Instructions for the task.
Tell how many lines below include the word "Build". Only the number should appear.

[Opening Given records section]

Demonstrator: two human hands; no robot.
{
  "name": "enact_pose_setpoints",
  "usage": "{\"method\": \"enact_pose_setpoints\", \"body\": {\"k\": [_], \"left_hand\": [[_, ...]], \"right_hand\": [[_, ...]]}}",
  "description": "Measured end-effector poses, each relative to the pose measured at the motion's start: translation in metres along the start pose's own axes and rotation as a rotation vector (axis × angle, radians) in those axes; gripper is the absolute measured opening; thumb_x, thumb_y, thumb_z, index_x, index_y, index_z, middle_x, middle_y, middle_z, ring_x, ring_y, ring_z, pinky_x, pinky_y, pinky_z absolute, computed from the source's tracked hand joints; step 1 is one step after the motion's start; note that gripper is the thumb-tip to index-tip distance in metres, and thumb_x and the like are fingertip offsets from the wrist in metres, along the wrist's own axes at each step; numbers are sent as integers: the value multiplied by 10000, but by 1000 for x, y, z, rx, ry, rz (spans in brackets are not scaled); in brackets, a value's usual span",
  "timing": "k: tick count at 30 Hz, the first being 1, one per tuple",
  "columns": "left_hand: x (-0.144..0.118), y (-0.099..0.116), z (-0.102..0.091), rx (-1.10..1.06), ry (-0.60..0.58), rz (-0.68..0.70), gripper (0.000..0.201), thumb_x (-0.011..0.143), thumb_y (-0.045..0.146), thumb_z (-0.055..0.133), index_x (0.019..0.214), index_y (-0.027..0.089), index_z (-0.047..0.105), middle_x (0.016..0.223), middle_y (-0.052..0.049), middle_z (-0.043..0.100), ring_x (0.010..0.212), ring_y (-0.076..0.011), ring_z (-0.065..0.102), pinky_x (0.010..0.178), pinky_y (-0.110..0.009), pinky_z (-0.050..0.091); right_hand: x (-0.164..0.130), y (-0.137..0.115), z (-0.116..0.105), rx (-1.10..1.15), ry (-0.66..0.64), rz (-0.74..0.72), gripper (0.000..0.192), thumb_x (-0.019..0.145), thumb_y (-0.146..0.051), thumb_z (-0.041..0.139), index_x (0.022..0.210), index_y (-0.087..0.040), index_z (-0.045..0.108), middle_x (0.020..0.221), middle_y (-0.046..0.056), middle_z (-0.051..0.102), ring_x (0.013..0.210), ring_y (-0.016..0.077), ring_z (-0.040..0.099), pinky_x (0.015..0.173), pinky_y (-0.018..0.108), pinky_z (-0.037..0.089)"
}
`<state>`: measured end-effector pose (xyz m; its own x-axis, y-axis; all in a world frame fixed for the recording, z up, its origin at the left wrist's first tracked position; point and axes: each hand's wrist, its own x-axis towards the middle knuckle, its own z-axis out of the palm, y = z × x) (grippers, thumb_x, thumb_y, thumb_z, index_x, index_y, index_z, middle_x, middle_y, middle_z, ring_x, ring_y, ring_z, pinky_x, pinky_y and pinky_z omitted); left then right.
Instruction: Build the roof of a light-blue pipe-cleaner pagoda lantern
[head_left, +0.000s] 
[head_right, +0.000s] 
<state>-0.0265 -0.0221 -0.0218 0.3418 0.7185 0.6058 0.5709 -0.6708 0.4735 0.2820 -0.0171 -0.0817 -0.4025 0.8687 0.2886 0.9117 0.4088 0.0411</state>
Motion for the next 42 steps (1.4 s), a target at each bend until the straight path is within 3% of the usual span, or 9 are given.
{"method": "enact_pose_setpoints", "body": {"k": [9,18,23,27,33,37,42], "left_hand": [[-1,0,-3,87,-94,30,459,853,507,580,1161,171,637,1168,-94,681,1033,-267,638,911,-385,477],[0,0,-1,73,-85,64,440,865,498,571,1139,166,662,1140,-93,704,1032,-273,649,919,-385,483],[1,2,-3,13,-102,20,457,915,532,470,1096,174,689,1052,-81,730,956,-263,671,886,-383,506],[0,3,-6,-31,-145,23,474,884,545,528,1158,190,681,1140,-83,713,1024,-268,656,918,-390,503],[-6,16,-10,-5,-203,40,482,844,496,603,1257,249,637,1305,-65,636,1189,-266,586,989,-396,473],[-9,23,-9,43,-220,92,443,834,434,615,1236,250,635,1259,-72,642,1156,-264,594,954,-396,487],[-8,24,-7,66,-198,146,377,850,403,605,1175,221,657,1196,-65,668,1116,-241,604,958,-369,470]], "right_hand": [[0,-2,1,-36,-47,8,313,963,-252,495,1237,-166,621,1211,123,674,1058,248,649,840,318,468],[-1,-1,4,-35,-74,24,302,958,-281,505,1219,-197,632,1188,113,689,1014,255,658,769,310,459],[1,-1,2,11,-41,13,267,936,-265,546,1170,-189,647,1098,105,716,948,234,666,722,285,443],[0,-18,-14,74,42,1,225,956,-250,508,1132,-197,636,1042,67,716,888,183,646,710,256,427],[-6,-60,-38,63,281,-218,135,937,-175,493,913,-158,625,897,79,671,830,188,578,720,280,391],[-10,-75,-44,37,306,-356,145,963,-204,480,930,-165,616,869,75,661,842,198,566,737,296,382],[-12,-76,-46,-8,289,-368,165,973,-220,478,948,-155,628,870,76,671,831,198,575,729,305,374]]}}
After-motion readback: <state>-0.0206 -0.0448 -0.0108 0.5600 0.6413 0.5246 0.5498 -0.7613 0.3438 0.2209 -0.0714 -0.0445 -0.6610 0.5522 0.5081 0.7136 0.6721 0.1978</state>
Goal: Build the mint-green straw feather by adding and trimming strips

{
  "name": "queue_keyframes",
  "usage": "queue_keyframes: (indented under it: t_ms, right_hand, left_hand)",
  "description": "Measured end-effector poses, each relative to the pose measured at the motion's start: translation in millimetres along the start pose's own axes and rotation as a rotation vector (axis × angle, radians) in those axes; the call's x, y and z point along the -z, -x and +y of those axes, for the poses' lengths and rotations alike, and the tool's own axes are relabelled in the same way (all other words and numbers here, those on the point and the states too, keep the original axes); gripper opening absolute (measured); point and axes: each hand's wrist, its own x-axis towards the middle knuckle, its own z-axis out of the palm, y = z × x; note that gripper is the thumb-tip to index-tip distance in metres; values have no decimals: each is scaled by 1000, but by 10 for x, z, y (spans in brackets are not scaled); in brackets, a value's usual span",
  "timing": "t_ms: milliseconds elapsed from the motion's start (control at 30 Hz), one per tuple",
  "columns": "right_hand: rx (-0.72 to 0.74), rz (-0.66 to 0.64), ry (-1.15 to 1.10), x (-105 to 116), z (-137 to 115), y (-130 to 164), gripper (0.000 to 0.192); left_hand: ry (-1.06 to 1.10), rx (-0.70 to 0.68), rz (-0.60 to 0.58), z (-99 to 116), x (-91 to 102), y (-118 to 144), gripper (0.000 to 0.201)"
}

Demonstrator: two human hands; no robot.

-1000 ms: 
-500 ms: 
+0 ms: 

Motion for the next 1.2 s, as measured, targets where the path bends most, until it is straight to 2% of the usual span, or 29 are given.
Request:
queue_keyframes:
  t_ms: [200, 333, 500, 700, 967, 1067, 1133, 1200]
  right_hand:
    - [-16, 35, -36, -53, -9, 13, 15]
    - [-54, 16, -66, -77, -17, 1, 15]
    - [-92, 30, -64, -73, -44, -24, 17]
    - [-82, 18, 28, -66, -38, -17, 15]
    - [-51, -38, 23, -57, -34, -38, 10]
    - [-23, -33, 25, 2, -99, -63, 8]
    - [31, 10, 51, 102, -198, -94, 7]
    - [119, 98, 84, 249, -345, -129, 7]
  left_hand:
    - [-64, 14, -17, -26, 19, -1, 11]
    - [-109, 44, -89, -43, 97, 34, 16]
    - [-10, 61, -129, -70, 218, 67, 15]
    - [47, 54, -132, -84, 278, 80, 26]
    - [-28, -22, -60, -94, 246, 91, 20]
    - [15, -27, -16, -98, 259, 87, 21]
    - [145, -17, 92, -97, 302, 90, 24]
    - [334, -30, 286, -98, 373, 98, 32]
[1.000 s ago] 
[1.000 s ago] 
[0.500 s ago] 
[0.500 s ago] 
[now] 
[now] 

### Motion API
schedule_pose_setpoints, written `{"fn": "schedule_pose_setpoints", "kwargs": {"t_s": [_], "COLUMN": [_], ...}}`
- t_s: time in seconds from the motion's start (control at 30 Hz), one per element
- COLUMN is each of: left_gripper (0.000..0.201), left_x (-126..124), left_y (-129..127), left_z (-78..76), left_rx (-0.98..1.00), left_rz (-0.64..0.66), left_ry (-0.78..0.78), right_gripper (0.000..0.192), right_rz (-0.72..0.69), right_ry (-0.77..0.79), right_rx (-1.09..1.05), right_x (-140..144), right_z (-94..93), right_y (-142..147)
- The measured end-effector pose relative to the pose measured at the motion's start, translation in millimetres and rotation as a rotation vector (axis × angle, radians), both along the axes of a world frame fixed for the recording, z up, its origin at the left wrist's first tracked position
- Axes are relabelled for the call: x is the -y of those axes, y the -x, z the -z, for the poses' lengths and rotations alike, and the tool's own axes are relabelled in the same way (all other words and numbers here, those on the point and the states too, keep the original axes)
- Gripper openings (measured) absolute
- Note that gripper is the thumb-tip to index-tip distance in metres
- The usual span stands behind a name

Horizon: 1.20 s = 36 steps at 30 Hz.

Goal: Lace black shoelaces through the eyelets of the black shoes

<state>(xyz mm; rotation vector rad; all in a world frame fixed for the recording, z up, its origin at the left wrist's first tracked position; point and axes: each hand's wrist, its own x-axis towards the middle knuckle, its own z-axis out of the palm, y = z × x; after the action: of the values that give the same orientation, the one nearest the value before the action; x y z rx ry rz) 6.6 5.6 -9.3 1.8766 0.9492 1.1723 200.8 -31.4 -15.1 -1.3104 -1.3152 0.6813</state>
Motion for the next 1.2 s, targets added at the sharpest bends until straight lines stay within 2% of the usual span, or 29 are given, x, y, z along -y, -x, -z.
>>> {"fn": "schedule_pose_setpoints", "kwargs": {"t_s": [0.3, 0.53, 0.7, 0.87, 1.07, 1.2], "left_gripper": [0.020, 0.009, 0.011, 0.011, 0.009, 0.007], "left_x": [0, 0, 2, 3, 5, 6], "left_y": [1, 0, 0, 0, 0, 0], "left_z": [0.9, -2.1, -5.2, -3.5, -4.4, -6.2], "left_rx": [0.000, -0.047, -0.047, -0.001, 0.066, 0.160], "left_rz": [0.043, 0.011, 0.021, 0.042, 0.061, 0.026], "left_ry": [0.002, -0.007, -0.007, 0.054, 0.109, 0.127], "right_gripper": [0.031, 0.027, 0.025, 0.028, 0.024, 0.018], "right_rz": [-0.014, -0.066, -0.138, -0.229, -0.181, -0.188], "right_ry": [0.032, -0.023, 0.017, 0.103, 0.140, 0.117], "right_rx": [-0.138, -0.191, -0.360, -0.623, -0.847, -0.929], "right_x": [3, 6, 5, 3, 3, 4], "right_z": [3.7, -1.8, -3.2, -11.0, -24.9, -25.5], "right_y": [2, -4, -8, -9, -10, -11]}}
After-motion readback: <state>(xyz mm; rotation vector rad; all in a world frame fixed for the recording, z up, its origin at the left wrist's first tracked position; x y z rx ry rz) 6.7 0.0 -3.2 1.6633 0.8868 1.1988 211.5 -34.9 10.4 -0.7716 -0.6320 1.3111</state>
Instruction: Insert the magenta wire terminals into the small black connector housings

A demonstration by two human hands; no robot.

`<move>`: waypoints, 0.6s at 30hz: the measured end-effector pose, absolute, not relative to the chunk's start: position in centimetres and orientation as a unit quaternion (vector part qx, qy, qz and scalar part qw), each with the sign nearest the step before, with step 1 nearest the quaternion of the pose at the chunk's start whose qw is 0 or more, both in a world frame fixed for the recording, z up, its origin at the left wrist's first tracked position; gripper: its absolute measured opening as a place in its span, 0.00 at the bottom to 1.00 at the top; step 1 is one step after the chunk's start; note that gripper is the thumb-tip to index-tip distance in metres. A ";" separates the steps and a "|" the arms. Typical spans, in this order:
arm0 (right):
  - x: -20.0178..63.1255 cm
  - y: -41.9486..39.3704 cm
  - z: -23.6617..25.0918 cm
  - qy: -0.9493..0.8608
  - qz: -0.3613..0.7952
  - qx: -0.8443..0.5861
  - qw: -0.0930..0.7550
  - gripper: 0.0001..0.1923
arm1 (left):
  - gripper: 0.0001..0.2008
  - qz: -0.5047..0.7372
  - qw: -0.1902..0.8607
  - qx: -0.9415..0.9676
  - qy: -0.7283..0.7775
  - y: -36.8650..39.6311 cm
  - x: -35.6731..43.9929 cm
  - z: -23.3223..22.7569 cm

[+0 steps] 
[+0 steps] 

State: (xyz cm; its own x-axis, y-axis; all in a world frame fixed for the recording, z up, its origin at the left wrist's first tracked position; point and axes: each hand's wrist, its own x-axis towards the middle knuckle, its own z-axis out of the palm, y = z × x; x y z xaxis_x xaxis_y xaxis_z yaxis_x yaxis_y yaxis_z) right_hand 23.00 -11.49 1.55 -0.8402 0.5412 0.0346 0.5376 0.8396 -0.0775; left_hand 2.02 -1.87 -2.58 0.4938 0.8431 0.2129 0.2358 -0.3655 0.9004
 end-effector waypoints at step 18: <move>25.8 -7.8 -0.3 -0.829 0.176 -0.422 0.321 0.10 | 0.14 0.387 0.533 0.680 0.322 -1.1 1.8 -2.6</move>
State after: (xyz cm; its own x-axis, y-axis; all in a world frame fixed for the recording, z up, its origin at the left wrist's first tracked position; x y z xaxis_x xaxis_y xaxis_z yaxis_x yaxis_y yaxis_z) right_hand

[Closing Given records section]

Reply.
2